The room has a limited number of seats. Pre-registration is required at <info@lancog.com> until a day before the event.

The Agential Stance
Lisa Bortolotti (University of Birmingham)

31 May 2022, 16:00 (Lisbon Time – WET) | Sala Mattos Romão (Departamento de Filosofia)

 

Abstract: When young people seek support from mental healthcare practitioners, the encounters may affect the young people’s sense of self, and in particular undermine their sense of agency. For this study, an interdisciplinary team of academics and young people collaboratively analysed video-recorded encounters between young people and mental healthcare practitioners in emergency services. We identified five communication techniques that practitioners can use to avoid undermining the young person’s sense of agency in the clinical encounter. We conceptualise the use of those techniques as the adoption of an agential stance towards the young person. The agential stance consists of: (1) validating the young person’s experiences; (2) legitimising the young person’s choice to seek help; (3) refraining from objectifying the young person; (4) affirming the young person’s capacity to contribute to positive change; (5) involving the young person in the decision-making process.

 

The room has a limited number of seats.

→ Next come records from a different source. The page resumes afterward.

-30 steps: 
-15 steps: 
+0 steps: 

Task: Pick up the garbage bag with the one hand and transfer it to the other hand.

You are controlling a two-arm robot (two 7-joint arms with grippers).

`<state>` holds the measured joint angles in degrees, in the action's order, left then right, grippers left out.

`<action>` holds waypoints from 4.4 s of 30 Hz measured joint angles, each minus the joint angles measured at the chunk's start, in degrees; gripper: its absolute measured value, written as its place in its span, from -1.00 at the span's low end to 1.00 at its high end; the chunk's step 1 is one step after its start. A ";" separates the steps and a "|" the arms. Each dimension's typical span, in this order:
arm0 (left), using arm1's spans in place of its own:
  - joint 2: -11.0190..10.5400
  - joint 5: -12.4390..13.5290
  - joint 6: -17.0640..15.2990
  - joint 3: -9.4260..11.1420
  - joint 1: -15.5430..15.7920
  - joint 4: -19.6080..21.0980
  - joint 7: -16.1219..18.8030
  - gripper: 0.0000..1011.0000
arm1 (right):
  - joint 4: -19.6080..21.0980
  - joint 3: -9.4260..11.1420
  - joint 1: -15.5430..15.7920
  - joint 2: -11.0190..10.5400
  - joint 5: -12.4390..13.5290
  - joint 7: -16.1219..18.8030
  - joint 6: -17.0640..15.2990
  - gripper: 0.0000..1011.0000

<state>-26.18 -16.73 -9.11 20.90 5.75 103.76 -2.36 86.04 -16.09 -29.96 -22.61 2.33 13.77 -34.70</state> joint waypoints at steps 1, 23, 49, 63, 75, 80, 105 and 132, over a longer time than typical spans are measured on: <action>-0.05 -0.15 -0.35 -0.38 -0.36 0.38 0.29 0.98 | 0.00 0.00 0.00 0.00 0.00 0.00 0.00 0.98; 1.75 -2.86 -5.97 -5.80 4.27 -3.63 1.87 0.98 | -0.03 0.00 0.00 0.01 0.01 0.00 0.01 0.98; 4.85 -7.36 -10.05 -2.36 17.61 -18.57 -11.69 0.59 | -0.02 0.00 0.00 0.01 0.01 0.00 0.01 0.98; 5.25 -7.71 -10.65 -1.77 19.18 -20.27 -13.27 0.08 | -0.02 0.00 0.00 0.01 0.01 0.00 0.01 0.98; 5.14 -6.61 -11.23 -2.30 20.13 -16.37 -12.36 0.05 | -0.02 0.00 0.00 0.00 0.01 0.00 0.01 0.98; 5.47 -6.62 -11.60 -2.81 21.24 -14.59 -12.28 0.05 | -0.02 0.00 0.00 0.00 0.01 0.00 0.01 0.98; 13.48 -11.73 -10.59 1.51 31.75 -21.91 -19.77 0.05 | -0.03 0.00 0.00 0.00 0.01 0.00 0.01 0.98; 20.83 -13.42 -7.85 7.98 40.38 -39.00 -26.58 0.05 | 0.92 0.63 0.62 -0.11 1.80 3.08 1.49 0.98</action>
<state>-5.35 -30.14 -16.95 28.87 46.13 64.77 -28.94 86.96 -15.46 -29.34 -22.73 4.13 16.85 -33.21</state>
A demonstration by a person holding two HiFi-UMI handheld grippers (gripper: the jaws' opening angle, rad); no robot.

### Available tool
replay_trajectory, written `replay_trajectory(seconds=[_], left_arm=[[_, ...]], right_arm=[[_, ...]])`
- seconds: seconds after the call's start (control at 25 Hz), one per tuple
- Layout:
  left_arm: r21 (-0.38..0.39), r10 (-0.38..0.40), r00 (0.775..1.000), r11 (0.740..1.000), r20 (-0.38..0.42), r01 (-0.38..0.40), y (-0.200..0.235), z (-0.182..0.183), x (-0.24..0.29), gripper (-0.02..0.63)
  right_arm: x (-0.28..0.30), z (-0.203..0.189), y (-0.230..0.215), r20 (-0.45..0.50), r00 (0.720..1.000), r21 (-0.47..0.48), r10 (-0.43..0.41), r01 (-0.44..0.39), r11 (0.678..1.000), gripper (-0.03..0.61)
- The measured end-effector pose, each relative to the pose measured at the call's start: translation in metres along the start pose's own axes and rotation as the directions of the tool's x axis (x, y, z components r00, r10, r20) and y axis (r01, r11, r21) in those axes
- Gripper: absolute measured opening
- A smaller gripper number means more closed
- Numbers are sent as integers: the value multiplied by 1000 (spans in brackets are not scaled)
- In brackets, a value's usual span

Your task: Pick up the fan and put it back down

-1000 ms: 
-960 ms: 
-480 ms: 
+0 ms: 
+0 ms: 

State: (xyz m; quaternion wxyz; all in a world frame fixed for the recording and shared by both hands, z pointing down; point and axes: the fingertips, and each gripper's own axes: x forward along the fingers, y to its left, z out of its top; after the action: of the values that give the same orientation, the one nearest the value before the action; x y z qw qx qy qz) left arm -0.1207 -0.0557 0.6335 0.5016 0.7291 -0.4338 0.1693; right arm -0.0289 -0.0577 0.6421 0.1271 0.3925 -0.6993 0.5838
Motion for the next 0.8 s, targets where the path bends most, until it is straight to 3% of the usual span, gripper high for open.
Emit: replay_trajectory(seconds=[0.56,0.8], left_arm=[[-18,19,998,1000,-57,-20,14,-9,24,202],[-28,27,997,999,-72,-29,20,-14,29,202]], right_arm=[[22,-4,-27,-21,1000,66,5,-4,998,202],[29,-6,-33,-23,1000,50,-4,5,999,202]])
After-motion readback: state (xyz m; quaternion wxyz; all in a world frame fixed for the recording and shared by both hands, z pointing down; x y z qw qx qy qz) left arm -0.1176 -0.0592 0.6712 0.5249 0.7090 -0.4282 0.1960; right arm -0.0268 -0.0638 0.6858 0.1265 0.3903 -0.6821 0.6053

Pre-registration is required at <info@lancog.com> until a day before the event.

Roberto Nigro

Leuphana University Lüneburg

Genealogy and Critique of Neoliberal Subjectivity

31 May 2022, 17h00 (Lisbon Summer Time — GMT+1)

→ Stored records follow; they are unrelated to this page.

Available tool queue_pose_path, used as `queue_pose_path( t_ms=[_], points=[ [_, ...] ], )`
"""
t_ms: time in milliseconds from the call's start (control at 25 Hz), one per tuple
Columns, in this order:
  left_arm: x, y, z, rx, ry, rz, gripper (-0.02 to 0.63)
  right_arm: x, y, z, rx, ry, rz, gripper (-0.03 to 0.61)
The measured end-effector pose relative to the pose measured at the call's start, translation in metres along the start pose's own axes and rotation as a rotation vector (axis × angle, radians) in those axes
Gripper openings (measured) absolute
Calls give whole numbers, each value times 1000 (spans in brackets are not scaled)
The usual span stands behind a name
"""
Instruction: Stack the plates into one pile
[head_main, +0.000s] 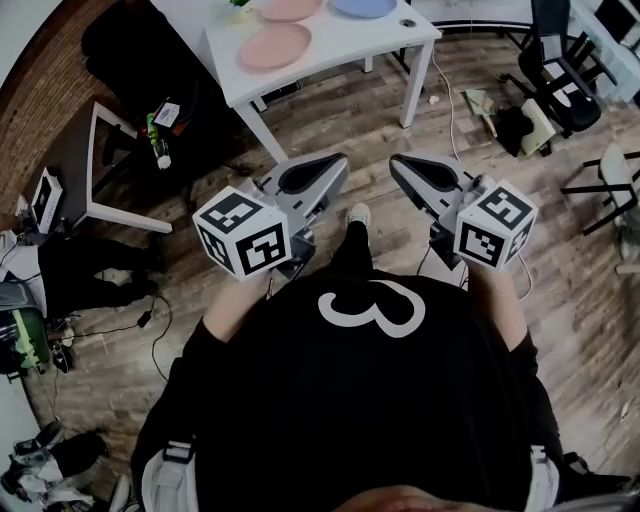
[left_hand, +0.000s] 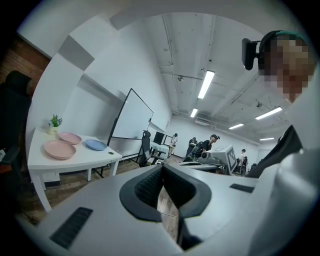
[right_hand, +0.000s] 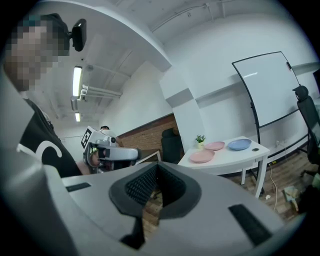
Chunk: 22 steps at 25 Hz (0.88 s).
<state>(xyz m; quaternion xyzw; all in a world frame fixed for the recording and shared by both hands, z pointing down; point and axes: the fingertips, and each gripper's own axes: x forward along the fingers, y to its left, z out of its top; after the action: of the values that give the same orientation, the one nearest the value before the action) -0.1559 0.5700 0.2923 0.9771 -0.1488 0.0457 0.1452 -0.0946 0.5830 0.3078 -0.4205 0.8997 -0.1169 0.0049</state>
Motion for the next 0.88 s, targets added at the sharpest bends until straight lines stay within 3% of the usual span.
queue_pose_path(
  t_ms=[400,880],
  points=[
    [20,69,-4,-61,34,31,15,42,-54,-11,68,47,-37,23],
    [89,186,45,-109,78,2,15,123,-161,27,156,64,-58,24]
  ],
)
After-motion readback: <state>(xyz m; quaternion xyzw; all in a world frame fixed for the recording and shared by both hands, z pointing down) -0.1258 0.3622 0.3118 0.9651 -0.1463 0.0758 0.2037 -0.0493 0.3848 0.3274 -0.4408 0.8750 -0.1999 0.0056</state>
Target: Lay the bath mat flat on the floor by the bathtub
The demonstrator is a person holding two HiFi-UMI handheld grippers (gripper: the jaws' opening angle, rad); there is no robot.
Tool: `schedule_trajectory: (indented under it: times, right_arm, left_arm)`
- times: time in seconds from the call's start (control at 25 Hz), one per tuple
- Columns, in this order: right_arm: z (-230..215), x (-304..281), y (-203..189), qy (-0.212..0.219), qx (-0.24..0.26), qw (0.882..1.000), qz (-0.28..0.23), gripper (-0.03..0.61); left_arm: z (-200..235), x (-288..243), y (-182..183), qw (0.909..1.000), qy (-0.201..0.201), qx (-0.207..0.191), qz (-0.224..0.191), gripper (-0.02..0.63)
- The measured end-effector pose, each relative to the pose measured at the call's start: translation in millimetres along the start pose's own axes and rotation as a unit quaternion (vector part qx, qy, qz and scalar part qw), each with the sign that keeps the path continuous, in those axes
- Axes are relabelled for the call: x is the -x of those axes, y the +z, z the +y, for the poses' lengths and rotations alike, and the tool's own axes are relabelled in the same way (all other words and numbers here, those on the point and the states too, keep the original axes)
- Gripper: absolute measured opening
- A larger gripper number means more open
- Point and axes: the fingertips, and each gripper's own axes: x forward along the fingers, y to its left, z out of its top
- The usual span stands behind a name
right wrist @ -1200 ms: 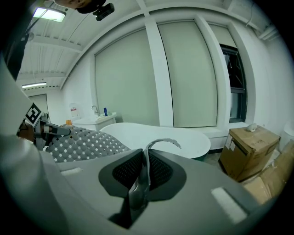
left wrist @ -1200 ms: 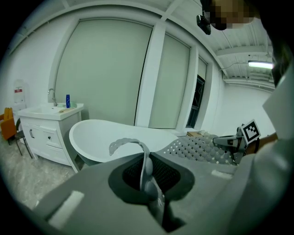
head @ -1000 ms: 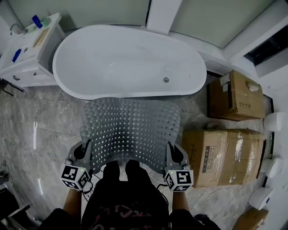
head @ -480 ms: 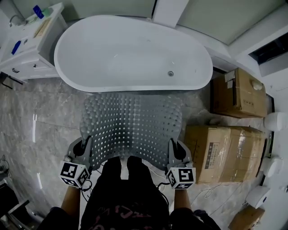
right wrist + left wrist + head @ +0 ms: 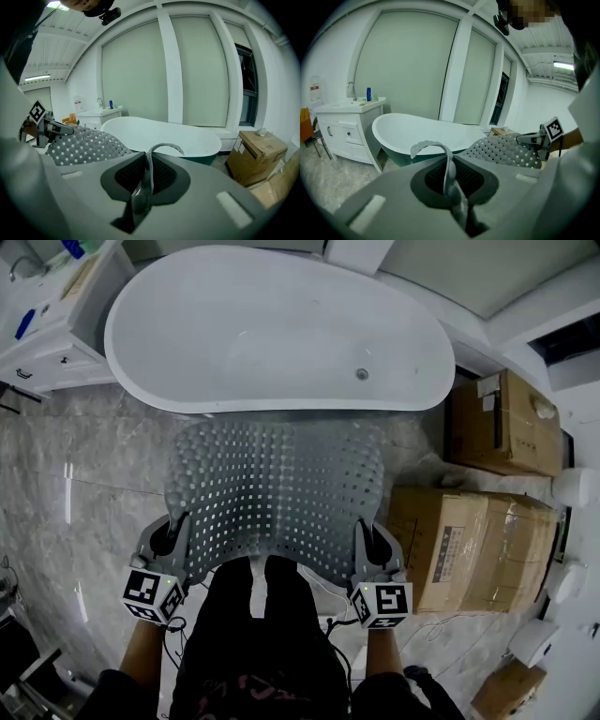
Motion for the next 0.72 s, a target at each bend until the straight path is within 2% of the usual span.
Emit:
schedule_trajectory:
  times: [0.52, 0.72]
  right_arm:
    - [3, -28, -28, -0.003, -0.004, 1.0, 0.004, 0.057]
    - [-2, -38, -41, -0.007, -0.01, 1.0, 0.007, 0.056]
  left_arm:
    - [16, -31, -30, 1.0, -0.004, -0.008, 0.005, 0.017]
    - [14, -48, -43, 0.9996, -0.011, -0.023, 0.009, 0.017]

Sala Mattos Romão (Room C201.J – Department of Philosophy) | School of Arts and Humanities – University of Lisbon

 

Abstract

If one of the tasks of philosophy consists in defining the time in which we live, how can we characterize our present? Perhaps the most appropriate answer to this question is the one situating it in the singular plural event that was 1968: a name and an event that entails a plurality of meanings. 1968 in a broad sense marked our contemporary time indelibly. At issue in some critical positions is sometimes an idea of 1968 as the dawn of neoliberal society. In other (diametrically opposed) accounts a sort of “left wing melancholia” emerges. Firstly, my talk will critically discuss these positions. Then, in a second step, it will examine two genealogical pathways, which may help to define the emergence of neoliberal subjectivity: the first one shows the link between neoliberal subjectivity and the practices of pastoral power elaborated in early Christianity and is indebted to Michel Foucault. The second one examines the development of neoliberalism by dint of conflictual dynamics that took place in the post-68 in the form of a capitalistic reaction to the movements, which struggled against the disciplinary society and the patriarchal capitalism.